Taking the listing below, restate word for word each line from the line with "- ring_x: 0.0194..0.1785" to the line with "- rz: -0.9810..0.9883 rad", ends included, and stop there.
Start of Recorded data
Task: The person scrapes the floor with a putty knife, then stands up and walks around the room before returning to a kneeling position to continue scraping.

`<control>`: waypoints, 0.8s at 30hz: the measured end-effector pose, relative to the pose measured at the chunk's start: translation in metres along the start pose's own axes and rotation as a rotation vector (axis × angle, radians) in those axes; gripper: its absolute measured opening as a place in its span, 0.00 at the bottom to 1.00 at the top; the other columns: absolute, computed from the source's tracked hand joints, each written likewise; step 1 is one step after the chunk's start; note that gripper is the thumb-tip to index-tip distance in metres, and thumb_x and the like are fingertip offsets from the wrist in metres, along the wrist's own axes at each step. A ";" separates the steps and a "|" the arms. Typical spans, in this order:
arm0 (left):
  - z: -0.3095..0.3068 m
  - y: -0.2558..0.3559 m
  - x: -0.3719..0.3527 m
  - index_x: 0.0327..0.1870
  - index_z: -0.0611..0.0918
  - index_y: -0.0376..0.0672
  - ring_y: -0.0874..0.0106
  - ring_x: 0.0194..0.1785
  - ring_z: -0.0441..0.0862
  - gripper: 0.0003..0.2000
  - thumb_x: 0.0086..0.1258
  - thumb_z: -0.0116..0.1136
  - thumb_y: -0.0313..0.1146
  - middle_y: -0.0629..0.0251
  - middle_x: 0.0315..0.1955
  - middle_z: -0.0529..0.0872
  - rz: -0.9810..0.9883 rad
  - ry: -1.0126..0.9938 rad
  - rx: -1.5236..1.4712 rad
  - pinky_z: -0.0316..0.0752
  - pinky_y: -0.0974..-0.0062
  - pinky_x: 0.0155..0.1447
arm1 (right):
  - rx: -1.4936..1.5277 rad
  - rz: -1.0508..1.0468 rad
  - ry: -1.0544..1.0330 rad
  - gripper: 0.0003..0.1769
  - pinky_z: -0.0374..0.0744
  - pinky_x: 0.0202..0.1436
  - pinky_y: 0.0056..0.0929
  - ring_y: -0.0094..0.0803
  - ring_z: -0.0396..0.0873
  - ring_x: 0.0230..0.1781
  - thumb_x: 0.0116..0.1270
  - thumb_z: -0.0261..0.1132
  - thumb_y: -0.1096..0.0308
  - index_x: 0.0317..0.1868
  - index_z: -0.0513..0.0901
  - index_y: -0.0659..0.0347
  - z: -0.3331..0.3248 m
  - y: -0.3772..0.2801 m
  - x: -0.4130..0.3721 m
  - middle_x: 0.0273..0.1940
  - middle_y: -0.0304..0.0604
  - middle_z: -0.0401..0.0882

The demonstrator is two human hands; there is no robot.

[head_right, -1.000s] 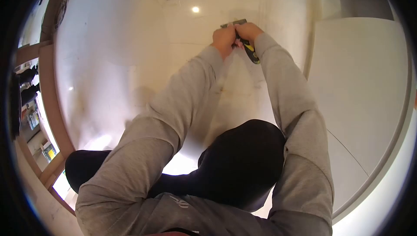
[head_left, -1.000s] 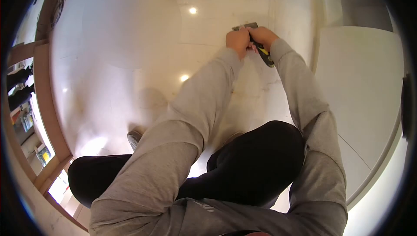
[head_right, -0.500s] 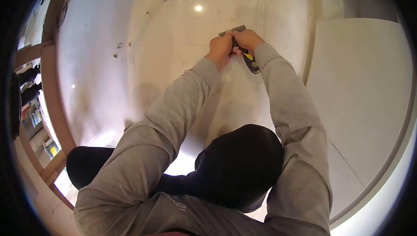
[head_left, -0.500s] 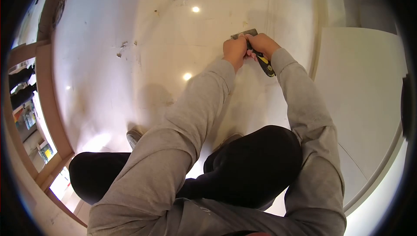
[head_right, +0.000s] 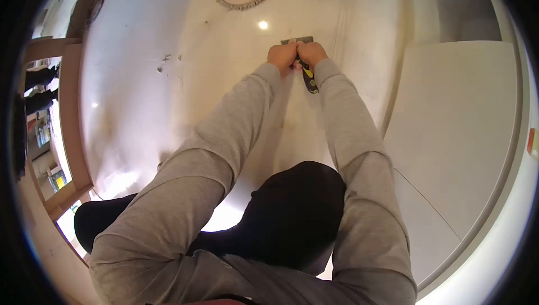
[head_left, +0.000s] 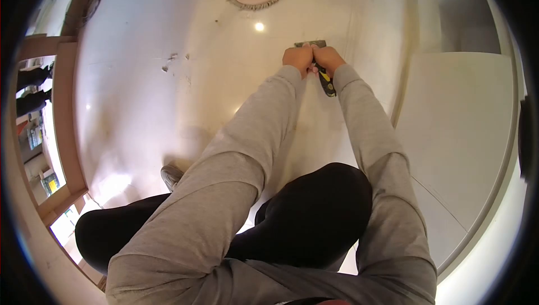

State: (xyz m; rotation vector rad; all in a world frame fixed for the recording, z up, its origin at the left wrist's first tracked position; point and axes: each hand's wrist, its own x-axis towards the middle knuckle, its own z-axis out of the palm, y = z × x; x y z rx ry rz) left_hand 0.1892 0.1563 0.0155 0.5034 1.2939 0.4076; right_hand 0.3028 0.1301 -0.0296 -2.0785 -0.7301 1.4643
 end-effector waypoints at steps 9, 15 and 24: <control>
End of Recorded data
**Reply to the exercise:**
  - ring_x: 0.0194..0.1785
  - ring_z: -0.0441..0.0862
  - gripper: 0.0003..0.2000
  - thumb_x: 0.0086..0.1258
  - thumb_z: -0.0116..0.1136
  - thumb_y: -0.0313..0.1146
  - middle_y: -0.0629..0.0251
  - middle_x: 0.0315..0.1955
  - middle_z: -0.0529..0.0872
  - rz: -0.9810..0.9883 rad

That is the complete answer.